LIME.
Another very plentiful substance in the earth is lime. It is chiefly found in the form of three salts, the carbonate, sulphate and phosphate (CaCO₃) (CaSO₄) (Ca₃(PO₄)₂), respectively. The first is familiarly known as limestone. When crystallized, it appears as marble. The shades of marble are due to the tinting of metallic oxides, and sometimes to the presence of fossils. The most beautiful marble is obtained from Carrara, Italy, which has long been famous for furnishing the material used for statues. It is pure white. Pure black marble is found in some ancient Roman sculptures. Sienna marble is yellow. Italy furnishes one kind that is red. Verd-antique is a mixture of green serpentine and white limestone, while our beautiful Tennessee marble, used so profusely in the new Capitol at Washington, is a blended red and white.
Common limestone is almost entirely the product of minute animals[4] which lived in early geologic times. Ages before the Romans drove piles into the Thames, or the first hut was erected on the banks of the Seine, these little creatures laid the foundations which underlie London and Paris. They built the rocky barriers which gave to England the name Albion, derived from the white cliffs along her shore. It is a suggestive crumb of comfort for little folk, that the great tasks in the building of our earth have been performed by the smallest creatures.

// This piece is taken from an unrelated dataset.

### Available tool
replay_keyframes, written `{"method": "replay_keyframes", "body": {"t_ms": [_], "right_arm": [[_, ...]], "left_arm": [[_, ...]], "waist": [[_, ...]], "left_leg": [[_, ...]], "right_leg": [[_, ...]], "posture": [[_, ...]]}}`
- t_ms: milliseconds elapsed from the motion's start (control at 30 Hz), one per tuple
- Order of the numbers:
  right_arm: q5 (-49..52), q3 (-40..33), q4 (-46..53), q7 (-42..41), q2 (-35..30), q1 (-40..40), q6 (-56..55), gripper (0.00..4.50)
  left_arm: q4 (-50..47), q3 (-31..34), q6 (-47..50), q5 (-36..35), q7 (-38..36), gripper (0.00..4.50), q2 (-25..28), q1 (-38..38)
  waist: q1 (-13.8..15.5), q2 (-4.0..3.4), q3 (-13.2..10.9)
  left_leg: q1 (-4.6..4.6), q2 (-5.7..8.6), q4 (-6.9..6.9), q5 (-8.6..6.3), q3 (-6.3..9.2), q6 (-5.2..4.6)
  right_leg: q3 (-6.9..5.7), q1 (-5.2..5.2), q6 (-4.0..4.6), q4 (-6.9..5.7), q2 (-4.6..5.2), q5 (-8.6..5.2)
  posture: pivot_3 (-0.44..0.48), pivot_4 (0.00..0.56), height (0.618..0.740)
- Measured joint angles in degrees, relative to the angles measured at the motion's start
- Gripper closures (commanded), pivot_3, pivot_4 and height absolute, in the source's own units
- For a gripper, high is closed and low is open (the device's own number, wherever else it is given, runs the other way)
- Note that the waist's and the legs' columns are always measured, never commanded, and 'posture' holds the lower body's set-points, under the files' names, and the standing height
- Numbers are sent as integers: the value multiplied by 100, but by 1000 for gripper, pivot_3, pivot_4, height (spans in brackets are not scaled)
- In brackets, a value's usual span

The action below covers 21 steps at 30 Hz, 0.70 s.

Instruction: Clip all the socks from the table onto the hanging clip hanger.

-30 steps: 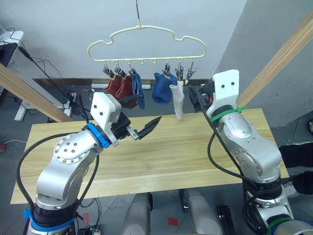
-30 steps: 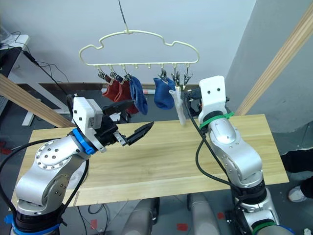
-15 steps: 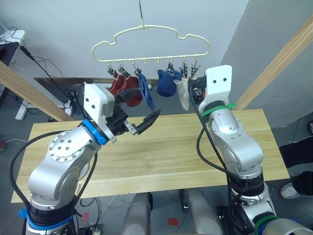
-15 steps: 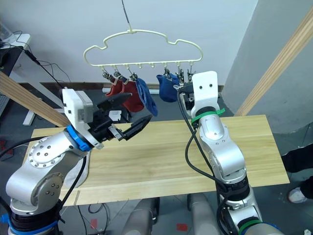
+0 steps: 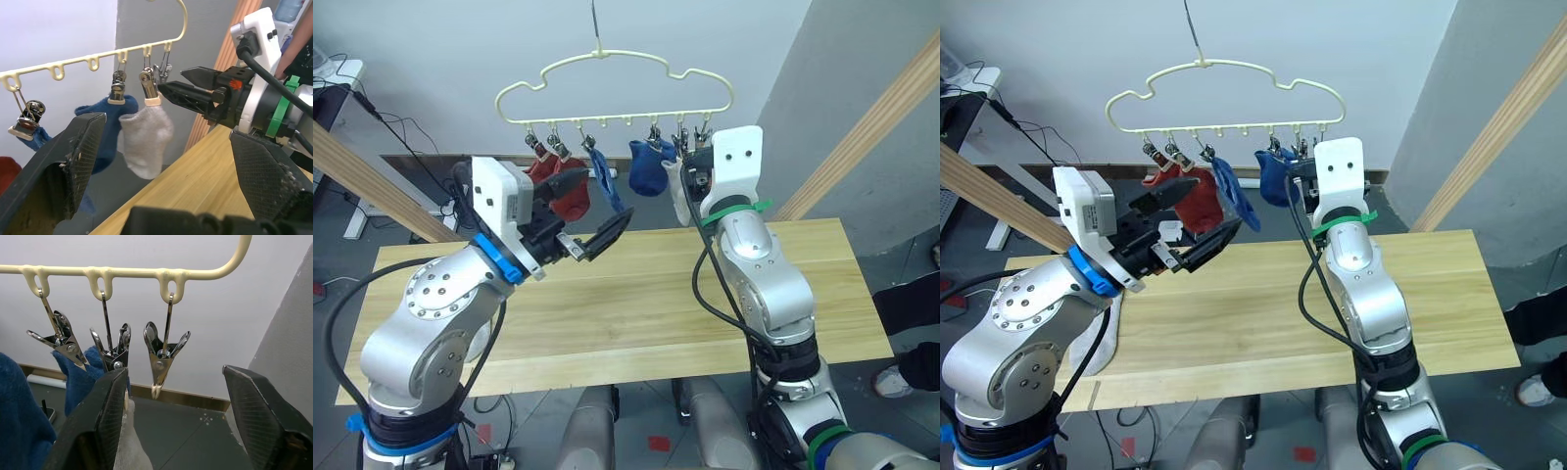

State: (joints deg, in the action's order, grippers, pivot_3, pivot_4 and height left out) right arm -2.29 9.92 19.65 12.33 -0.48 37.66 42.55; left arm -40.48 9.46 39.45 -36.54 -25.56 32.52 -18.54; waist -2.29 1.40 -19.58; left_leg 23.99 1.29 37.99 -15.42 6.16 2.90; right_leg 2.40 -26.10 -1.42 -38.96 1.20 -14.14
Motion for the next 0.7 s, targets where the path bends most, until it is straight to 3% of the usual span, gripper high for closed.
{"method": "replay_keyframes", "body": {"t_ms": [133, 633, 700], "right_arm": [[-120, -99, -134, -8, 49, 88, -102, 3183], [-322, -195, -226, -155, 312, 118, -183, 3183], [-323, -196, -210, -207, 340, 118, -183, 2624]], "left_arm": [[-9, -14, 0, -1, 14, 0, 2, 1], [-55, -14, 0, -1, 20, 0, 43, 45], [-64, -15, 0, -1, 22, 0, 43, 47]], "waist": [[2, 0, 0], [2, 0, 0], [2, 0, 0]], "left_leg": [[0, 0, 0, 0, 0, 0], [-1, 0, 0, 0, 1, -1], [-1, 0, 0, -1, 0, -1]], "right_leg": [[-1, 0, 0, -1, 0, 0], [-1, 0, 0, -2, 0, 0], [0, 0, 0, -1, 0, 0]], "posture": [[55, 359, 740], [52, 361, 740], [49, 360, 740]]}}
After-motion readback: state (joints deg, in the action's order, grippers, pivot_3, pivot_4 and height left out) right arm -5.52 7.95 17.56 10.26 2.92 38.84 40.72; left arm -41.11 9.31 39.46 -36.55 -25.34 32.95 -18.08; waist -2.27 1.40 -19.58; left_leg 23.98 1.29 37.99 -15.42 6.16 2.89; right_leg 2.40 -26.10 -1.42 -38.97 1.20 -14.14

The wide distribution of limestone is shown from the fact that it is found to be an ingredient in almost all waters. It is readily dissolved, as is seen in the numerous caves which are found in limestone regions.
When limestone is heated, the carbonic anhydride[5] is expelled, leaving quicklime. All are familiar with the manifold uses of this material. United with sand, it forms a silicate of lime, called mortar, which becomes harder with age. In the old stone mill[6] at Newport, R. I., which is of unknown antiquity, the mortar in some places actually protrudes beyond the stones, showing it to be more durable than the rock itself. The catacombs of Rome were excavated in a very soft kind of limestone, called calcareous tufa.
Sulphate of lime, also known as gypsum and plaster of Paris, is widely distributed. One beautiful variety is called satin spar, and another alabaster.
Great quantities of sulphate of lime are quarried for use in the arts and for agricultural purposes. Dr. Franklin was one of the first to discover its value in connection with crops, and is said to have sown it with grain on a side hill, so that when the wheat sprang up, observers were surprised to see written in gigantic green letters, “Effects of Gypsum!” I suspect he got the hint from Dr. Beattie, who sowed seeds so that their flowers formed the name of his son, to prove to the boy the existence of a God, from evidences of design in nature.